- **WORK TO COMPLETE**: How many lines of the data contain the word "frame"? Give only that number.

(Stored data entries)
[Start of section]

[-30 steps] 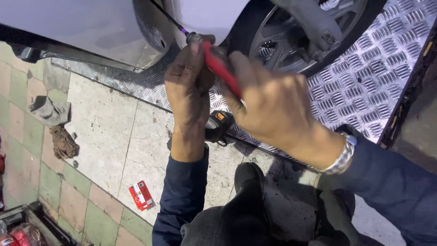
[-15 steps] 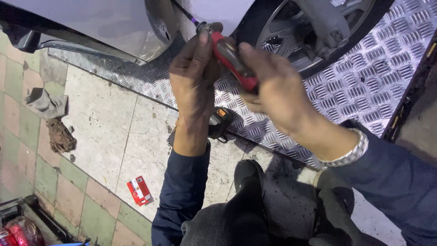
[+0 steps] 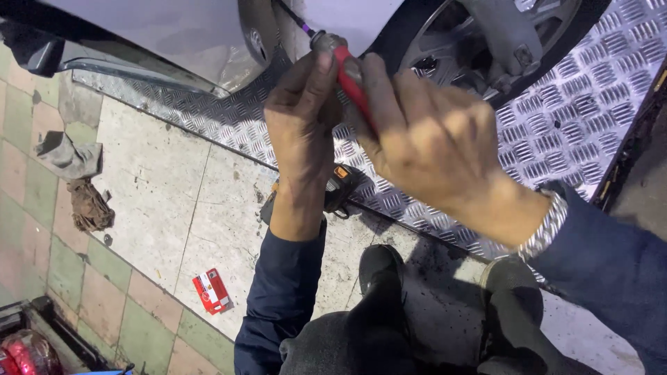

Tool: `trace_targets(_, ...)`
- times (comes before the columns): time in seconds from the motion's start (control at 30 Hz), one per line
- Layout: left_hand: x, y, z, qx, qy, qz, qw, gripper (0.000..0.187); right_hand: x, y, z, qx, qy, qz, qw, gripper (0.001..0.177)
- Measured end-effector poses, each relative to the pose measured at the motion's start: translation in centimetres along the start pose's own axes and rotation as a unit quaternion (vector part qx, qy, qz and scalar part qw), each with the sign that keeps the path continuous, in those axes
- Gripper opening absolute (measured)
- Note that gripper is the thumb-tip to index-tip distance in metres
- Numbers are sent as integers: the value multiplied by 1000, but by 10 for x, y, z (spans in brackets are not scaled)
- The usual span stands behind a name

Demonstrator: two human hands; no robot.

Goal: The person uses a red screwdriver to loosen and remove screws from the front fender area of a white scooter, then moves to the rear to open the seat and remove a black plastic cover from the under-seat compartment.

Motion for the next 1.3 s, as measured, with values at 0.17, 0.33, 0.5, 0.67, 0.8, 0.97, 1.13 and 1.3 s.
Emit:
trace_targets(0.17,6,-2,3,43,41,18,998,27,-13,28,-62,199,-718,-552,374,29)
trace_targets(0.33,4,-5,5,43,35,-6,998,23,-20,21,-38,200,-216,-133,946,56)
trace_targets(0.5,11,2,5,91,95,19,991,31,-10,9,-50,313,-565,-482,592,53)
trace_targets(0.67,9,3,-3,85,115,18,990,37,-15,-1,-30,312,-411,-344,785,27)
trace_targets(0.8,-1,8,-6,83,77,22,993,38,5,-3,-9,83,39,25,995,66)
trace_targets(0.97,4,6,-6,77,94,14,993,30,9,12,-46,263,-780,-478,306,31)
trace_targets(1.13,3,5,-7,47,89,7,995,34,-24,-2,-26,305,-373,-391,784,34)
trace_targets(1.3,-1,6,-8,41,81,10,996,24,7,-8,-14,113,107,23,988,32)
Point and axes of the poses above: each hand's wrist, its own y-axis away from the middle knuckle, its own z-axis out of the back of the hand, x = y × z, the point moved 8 cm from there along -y, towards the middle knuckle, and after that the axes turned 6 degrees about -x, right-handed, at the moved point
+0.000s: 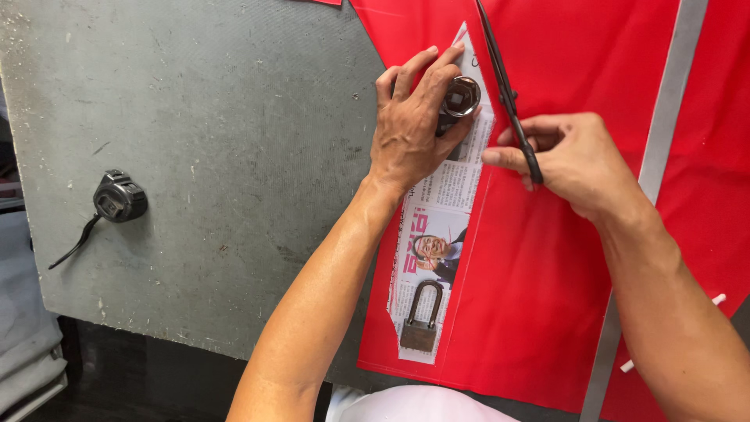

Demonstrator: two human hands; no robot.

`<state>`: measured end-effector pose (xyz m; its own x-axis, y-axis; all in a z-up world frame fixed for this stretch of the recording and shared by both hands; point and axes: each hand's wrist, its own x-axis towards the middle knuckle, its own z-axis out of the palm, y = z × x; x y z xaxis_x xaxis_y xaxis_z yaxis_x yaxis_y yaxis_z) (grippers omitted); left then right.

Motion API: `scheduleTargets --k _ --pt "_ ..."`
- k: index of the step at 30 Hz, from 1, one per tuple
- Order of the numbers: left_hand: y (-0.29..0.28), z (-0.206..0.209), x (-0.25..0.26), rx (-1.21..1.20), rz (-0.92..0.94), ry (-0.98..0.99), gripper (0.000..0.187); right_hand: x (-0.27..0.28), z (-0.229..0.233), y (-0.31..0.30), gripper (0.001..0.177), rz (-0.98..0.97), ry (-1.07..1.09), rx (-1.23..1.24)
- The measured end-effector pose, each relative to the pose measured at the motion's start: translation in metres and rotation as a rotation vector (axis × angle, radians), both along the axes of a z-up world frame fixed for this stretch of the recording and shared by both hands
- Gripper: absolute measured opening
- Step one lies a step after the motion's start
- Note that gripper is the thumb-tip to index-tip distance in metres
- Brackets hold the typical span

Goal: The person places a pattern on red fabric and secures it with a padlock and a metal cup. They use scissors to cut the fabric along the pattern's edge. After cutting, they remove the pattern, place a newspaper strip on the fabric, and use a ruler and chalk to mark a line. They then cut the fabric along the marked line.

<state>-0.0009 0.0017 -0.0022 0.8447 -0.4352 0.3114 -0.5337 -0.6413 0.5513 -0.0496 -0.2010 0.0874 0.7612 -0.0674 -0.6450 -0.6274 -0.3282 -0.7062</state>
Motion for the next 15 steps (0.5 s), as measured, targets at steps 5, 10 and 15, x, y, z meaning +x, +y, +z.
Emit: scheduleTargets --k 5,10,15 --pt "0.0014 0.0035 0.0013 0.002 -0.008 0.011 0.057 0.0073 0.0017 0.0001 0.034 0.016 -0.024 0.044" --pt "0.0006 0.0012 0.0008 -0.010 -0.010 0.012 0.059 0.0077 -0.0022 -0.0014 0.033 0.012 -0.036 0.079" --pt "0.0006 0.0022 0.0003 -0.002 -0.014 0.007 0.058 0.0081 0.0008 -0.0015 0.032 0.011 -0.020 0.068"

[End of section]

- **OUTPUT**: 2